_MATERIAL PROVIDED_
--------

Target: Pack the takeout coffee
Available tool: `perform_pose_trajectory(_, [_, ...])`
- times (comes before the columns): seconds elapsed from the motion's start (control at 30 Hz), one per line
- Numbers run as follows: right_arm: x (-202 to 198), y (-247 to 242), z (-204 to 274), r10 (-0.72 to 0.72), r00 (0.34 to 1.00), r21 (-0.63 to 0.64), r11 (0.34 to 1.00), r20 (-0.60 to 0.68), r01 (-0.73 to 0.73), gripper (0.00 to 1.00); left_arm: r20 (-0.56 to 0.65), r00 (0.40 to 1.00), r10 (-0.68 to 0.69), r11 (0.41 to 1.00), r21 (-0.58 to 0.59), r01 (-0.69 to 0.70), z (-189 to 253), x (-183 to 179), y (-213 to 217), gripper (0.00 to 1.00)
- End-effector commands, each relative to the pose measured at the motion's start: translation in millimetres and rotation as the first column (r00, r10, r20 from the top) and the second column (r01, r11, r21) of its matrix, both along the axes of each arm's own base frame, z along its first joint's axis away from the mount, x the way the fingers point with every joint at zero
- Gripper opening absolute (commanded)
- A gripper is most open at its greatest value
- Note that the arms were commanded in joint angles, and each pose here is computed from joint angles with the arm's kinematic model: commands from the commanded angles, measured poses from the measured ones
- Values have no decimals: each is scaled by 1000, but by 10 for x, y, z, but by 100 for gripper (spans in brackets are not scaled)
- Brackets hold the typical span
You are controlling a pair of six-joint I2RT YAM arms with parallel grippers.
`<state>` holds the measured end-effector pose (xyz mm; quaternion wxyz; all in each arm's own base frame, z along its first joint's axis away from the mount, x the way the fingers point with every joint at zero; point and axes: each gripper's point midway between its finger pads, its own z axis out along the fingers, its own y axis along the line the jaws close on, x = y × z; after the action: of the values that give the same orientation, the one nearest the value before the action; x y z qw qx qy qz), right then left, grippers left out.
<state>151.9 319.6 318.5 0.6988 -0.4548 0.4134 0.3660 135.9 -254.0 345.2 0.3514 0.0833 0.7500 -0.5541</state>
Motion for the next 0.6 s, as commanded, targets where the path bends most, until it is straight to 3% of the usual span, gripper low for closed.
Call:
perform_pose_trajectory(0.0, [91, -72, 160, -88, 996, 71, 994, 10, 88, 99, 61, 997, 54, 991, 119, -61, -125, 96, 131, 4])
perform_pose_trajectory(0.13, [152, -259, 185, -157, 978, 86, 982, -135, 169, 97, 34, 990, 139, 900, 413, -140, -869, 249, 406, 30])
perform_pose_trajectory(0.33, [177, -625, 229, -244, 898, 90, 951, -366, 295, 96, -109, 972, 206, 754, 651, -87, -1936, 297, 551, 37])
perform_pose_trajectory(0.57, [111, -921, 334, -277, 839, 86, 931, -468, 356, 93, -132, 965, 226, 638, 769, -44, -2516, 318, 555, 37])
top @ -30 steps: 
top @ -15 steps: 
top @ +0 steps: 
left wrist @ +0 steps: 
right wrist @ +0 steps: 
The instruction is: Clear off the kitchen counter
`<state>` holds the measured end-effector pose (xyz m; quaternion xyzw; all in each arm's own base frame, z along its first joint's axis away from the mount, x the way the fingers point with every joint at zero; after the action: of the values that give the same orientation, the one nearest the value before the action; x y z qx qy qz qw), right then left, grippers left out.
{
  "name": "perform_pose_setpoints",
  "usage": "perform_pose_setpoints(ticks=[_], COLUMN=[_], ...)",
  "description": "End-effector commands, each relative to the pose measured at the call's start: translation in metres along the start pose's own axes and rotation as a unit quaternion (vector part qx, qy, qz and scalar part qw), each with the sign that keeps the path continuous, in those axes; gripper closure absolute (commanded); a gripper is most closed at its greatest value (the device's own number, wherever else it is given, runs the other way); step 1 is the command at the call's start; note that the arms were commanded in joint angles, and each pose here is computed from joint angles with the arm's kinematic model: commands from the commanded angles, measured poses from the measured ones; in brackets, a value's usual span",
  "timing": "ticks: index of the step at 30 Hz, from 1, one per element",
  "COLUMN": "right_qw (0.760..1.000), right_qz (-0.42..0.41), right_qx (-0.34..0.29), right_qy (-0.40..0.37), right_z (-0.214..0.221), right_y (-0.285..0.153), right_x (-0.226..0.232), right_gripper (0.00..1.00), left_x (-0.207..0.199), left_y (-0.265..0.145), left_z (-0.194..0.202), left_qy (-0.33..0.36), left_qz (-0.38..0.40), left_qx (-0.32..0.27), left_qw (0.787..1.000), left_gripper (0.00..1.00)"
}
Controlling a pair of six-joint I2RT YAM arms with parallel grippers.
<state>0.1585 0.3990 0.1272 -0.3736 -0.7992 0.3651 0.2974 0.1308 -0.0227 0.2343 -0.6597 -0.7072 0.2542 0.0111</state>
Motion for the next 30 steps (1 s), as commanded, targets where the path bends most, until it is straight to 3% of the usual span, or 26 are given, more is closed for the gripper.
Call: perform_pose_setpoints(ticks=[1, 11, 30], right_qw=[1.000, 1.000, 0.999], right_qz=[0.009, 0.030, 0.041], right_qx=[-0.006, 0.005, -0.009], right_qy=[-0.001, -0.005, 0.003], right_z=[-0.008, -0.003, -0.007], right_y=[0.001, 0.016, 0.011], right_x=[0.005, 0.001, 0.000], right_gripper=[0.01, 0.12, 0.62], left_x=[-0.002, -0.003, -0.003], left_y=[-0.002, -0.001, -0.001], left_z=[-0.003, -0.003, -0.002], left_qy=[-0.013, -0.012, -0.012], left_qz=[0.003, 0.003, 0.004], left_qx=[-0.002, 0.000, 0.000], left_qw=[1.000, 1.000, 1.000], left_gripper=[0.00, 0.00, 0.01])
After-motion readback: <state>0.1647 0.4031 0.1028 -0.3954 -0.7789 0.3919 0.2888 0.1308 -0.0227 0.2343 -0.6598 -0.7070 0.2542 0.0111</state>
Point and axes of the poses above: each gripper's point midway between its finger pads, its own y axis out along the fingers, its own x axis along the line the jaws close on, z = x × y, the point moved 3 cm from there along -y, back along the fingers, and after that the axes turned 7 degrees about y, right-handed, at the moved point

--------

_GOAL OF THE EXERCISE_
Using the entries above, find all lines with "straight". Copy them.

_ANSWER SECTION_
Motion for the next 0.6 s, as commanded, targets where the path bends most, until it is straight to 3% of the usual span, gripper low for closed.
Motion for the next 30 steps (1 s), as commanded, targets where the path bends most, until it is straight to 3% of the usual span, or 26 are given, more is closed for the gripper.

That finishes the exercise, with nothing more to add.